The default value is false. If it is set to true, comments are inserted wherever the active content is removed.

filter-rule

The actual filtering rule for each filter declared in the <filter> elements in the <filter-chain>. Each filter chain is required to have at least one filter rule.

filter-rule/@id

The associated ID of the filter rule that is specified in the <filter> as filter/@name.

target

This element specifies the filtering scope. You can create this element one or more times.

target/@scope

The value is described using the limited XPath. When the value is ‘default’, the rules are applied to the whole input. The valid XPath can contain only the following limited axis and expressions: ‘/’, ‘//’, ‘[]’ and ‘@=’. For example, ‘/html/body’ is valid but ‘//*[count(*)=3]’ is not.

rule

This element contains the parameters of the filter as custom attributes. The attributes that are defined depend upon the filter being configured.

disable-rule

This element has child elements that specify the scopes where the filter is not applied. Only the elements specified by the scope can be omitted.

disable-rule

This element has child elements that specify the scopes where the filter is not applied.

disable-target

You can specify a plurality of scopes where the filter is not applied.

Default filter rules

The zero.acf package provides the default filter rules shown in the following example:

<?xml version="1.0"?>
<config>
<filter-chain>
<filter name="base" class="com.ibm.trl.acf.basefilter.BaseFilter" verbose-output="false" />
</filter-chain>

<filter-rule id="base">
<target scope="">
<rule c14n='true' all='true' />

<rule attribute='on' attribute-criterion='starts-with' action='remove-attribute-value' />
<rule attribute='${' attribute-criterion='starts-with' action='remove-attribute-value' />
<rule attribute='href' value='javascript' value-criterion='starts-with' action='remove-attribute-value' />
<rule attribute='src' value='javascript' value-criterion='starts-with' action='remove-attribute-value' />
<rule attribute='dynsrc' value='javascript' value-criterion='starts-with' action='remove-attribute-value' />
<rule attribute='style' value='expression' value-criterion='contains' action='remove-attribute-value' />

<rule tag='iFrame' action='remove-tag'/>
<rule tag='applet' action='remove-tag' />
<rule tag='embed' action='remove-tag' />
<rule tag='object' action='remove-tag' />
<rule tag='script' action='remove-tag' />
<rule tag='link' attribute='rel' value='stylesheet' value-criterion='contains' action='remove-tag' />
<rule tag='style' action='remove-tag' />
</target>
</filter-rule>
</config>

If you do not specify the filterRuleFile argument when the API is used for the request parameter, or if you do not configure the filterRuleFile argument in your zero.config file for the response message, then the default rules are used.

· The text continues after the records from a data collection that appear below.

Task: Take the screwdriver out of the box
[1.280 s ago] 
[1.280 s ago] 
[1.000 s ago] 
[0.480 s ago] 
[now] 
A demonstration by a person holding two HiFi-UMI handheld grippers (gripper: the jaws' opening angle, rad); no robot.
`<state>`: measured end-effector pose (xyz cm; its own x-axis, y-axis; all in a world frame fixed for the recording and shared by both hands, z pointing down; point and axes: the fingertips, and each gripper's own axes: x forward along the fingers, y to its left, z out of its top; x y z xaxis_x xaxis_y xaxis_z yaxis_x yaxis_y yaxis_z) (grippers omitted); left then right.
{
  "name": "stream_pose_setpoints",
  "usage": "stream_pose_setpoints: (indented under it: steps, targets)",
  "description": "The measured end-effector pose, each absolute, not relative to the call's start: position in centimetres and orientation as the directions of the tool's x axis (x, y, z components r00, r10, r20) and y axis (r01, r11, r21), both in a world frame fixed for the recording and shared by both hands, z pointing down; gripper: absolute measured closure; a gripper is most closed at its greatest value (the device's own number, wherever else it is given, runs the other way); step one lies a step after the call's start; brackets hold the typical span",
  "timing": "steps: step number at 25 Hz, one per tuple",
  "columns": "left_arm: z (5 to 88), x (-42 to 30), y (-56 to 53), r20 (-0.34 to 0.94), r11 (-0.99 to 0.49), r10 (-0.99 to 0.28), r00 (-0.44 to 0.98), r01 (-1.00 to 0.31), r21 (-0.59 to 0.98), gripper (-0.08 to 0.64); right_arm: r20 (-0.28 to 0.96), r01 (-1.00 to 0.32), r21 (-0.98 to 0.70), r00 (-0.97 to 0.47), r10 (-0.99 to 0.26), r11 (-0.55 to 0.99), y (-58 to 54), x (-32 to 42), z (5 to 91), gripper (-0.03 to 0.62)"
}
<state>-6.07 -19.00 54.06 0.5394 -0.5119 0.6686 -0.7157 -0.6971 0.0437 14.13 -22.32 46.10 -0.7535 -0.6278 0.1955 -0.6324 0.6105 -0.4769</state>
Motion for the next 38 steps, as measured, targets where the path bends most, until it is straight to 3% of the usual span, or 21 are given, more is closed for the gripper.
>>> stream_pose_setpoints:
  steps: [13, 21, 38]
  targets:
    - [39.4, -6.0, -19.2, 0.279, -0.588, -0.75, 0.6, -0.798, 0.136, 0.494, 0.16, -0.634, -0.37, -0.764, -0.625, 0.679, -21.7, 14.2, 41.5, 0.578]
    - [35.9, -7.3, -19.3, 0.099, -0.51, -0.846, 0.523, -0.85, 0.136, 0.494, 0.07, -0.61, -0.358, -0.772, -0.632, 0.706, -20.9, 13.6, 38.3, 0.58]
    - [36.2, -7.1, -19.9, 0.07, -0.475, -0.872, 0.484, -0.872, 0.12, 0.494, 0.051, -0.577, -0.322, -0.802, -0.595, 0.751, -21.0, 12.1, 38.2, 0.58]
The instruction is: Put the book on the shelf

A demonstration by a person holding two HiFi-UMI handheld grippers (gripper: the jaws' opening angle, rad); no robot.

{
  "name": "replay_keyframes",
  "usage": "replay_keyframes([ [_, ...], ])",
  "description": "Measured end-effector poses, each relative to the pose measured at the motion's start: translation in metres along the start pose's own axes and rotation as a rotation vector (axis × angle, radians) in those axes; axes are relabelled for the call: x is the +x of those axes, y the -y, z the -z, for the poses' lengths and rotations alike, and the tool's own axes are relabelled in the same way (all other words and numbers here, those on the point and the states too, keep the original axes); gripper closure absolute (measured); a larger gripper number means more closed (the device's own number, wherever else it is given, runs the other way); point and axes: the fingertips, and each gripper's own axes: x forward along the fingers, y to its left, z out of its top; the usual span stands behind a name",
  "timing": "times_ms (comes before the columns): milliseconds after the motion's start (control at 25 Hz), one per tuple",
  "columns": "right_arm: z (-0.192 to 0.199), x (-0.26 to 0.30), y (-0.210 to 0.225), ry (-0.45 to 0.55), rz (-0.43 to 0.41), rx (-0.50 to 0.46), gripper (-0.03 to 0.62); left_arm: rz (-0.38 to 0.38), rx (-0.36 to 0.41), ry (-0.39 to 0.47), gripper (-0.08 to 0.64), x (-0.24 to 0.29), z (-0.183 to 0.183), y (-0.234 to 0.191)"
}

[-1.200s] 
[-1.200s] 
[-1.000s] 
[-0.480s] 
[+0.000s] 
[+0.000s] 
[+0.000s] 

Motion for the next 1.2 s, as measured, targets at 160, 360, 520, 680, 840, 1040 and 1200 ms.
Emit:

The ACF, with the default filter rules, canonicalizes the attribute value before the ACF processing by doing the following:

• Decode the value based on data URL scheme (RFC2397)
• Resolve the entity reference
• Decode the URL encoding
• Remove any whitespaces (tab, carriage return, and line feed)

It removes the following tags:

• ‘iFrame’
• ‘applet’
• ‘embed’
• ‘object’
• ‘script’
• ‘style’

It also removes any:

• ‘ilink’ tags the ‘rel’ attribute value of which matches ‘stylesheet’
• attributes that start with ‘on’ or ‘${’
• ‘href’, ‘src’, and ‘dynsrc’ attributes the value of which starts with ‘javascript’
• ‘style’ attributes the value of which contains ‘expression’.

Note: ACF assumes the response message is UTF-8 encoded if the content type response header does not specify a charset.